BACKGROUND: All analyses of spatially aggregated data are vulnerable to the modifiable areal unit problem (MAUP), which describes the sensitivity of analytical results to the arbitrary choice of spatial aggregation unit at which data are measured. The MAUP is a serious problem endemic to analyses of spatially aggregated data in all scientific disciplines. However, the impact of the MAUP is rarely considered, perhaps partly because it is still widely considered to be unsolvable.

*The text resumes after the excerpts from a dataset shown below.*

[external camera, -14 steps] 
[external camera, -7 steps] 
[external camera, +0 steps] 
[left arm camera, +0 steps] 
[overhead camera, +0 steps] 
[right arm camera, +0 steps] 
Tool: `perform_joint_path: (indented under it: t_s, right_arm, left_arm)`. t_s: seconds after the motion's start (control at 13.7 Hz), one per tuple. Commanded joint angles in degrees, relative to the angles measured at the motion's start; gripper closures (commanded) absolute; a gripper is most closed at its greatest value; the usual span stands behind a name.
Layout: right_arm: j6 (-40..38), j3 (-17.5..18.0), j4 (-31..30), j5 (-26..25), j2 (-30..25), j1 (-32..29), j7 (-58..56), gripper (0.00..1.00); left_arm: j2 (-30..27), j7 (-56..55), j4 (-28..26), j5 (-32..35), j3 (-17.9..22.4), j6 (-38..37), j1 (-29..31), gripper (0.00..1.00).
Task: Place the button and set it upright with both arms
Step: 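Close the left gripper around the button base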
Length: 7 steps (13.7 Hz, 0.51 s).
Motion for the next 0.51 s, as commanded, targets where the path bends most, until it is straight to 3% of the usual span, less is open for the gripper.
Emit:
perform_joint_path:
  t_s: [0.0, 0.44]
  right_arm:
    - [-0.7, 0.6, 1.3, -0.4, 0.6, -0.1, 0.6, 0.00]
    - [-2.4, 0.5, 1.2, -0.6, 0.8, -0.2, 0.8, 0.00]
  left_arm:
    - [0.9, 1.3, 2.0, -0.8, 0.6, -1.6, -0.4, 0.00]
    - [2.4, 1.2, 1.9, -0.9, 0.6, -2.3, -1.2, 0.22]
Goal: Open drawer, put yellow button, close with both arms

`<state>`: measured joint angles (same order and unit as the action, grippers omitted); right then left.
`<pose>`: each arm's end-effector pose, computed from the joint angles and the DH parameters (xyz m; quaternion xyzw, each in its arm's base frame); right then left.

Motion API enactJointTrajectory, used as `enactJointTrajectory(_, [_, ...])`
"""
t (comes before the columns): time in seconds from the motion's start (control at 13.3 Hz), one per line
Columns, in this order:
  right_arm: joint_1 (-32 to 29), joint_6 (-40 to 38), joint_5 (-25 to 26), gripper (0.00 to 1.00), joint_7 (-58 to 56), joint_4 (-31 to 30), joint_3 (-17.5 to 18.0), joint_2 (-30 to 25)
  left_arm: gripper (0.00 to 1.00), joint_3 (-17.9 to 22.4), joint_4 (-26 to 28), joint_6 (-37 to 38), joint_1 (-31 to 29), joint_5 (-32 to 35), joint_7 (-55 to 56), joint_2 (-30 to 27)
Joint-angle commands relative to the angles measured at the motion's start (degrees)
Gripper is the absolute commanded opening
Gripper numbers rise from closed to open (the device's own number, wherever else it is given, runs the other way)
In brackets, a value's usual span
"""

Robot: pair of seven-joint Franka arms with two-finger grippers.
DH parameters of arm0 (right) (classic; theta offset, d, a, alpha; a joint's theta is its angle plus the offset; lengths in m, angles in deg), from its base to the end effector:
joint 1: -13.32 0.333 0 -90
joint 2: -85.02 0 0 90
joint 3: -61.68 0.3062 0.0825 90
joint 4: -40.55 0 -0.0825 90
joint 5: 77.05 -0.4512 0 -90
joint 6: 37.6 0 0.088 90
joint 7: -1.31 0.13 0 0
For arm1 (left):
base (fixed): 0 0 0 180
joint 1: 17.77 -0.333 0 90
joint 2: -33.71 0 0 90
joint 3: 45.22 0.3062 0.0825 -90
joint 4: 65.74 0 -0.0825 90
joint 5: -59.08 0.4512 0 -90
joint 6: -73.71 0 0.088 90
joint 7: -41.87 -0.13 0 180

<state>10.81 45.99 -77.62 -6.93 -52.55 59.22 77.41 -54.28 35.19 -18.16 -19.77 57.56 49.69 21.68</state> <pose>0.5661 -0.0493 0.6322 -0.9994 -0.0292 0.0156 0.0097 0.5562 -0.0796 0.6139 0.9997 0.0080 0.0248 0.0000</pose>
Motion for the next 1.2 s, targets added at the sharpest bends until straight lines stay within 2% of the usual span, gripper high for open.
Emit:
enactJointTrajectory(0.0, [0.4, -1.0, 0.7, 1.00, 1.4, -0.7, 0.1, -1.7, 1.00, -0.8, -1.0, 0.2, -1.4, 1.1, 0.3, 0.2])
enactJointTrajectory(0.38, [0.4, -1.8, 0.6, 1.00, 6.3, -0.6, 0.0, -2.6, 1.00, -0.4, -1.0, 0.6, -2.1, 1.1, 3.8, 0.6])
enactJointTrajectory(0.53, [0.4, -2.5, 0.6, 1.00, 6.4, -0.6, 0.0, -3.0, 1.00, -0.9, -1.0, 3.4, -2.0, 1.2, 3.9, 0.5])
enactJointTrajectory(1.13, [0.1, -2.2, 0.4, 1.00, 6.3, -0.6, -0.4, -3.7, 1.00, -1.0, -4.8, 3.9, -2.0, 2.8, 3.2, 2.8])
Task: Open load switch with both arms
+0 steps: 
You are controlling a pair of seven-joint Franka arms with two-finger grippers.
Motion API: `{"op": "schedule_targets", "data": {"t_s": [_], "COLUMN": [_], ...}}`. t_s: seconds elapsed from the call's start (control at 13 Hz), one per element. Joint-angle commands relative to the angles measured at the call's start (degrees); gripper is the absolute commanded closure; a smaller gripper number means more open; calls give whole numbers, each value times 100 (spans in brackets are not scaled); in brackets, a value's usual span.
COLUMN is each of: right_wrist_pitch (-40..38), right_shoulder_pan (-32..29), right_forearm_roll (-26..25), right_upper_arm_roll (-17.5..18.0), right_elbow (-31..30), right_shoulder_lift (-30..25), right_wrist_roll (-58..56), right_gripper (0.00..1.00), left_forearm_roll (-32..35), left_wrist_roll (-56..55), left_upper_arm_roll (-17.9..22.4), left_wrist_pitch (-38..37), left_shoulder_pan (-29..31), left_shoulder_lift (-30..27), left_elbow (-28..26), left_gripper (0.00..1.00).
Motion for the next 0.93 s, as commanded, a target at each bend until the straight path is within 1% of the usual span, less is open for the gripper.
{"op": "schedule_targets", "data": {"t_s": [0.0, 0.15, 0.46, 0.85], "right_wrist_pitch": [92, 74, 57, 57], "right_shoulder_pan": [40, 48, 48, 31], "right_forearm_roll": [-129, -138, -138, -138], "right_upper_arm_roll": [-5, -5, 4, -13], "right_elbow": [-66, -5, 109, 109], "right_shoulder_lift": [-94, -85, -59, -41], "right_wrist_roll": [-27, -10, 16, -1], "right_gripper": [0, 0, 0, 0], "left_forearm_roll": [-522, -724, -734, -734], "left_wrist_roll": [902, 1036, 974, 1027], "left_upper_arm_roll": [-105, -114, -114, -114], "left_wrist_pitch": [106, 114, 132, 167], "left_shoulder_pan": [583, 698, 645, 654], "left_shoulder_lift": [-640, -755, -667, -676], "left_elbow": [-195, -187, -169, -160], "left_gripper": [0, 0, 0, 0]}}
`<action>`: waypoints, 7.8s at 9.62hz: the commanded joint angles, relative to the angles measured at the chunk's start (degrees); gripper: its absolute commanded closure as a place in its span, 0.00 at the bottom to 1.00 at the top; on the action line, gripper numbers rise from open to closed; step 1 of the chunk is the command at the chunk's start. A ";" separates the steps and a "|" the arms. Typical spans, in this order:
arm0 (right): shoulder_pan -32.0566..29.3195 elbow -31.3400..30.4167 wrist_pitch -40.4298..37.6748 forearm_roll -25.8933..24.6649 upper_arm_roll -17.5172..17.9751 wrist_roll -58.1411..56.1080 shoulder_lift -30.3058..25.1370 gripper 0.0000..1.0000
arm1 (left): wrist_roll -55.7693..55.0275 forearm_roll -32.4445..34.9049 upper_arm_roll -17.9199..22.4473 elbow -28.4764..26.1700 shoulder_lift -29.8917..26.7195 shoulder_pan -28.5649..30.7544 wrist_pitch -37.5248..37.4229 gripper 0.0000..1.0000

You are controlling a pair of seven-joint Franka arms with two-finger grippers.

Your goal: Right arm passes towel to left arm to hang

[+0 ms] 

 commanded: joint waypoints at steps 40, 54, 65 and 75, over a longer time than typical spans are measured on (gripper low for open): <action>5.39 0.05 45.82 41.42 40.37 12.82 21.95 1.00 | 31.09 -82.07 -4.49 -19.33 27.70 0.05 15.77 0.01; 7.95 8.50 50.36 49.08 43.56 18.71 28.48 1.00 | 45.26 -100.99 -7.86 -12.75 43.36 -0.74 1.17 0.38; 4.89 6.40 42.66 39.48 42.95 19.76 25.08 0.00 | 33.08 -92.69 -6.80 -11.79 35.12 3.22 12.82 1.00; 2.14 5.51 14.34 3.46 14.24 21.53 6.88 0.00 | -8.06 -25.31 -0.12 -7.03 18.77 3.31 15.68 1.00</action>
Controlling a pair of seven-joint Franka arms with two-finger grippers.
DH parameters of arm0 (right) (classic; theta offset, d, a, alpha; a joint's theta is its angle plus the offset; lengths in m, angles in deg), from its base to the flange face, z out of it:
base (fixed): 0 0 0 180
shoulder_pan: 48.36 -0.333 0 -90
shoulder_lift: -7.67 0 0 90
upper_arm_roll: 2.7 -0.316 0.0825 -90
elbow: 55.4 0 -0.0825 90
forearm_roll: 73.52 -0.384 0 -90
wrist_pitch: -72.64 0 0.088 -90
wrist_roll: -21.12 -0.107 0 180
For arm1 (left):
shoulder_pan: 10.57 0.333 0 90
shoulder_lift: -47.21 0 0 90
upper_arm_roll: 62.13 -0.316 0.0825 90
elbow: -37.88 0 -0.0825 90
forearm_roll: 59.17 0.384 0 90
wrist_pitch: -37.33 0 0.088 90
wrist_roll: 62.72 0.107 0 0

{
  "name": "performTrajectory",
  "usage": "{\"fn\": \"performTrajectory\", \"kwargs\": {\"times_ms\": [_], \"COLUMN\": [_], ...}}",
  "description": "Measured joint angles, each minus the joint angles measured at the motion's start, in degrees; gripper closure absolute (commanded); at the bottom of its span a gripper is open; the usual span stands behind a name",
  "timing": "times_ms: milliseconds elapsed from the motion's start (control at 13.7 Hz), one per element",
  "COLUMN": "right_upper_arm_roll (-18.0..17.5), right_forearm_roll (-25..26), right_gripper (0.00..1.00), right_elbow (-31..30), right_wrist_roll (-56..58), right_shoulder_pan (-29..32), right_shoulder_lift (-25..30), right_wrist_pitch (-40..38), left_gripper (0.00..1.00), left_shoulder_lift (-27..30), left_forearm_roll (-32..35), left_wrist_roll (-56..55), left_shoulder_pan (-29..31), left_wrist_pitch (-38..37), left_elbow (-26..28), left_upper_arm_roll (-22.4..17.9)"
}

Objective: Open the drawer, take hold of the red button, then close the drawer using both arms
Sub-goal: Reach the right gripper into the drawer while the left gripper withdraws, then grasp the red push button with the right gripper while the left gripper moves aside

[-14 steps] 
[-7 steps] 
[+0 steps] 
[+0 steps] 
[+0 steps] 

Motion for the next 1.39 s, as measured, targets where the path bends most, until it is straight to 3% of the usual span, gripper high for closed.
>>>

RESULTS: It was originally understood that a solution to the MAUP should constitute a comprehensive statistical framework describing the regularities in estimates of association observed at different combinations of spatial scale and zonation. Additionally, it has been debated how such a solution should incorporate the geographical characteristics of areal units (e.g. shape, size, and configuration), and in particular whether this can be achieved in a purely mathematical framework (i.e. independent of areal units). We argue that the consideration of areal units must form part of a solution to the MAUP, since the MAUP only manifests in their presence. Thus, we present a theoretical and statistical framework that incorporates the characteristics of areal units by combining estimates obtained from different scales and zonations. We show that associations estimated at scales larger than a minimal geographical unit of analysis are systematically biased from a true minimal-level effect, with different zonations generating uniquely biased estimates. Therefore, it is fundamentally erroneous to infer conclusions based on data that are spatially aggregated beyond the minimal level. Instead, researchers should measure and display information, estimate effects, and infer conclusions at the smallest possible meaningful geographical scale. The framework we develop facilitates this.
CONCLUSIONS: The proposed framework represents a new minimum standard in the estimation of associations using spatially aggregated data, and a reference point against which previous findings and misconceptions related to the MAUP can be understood.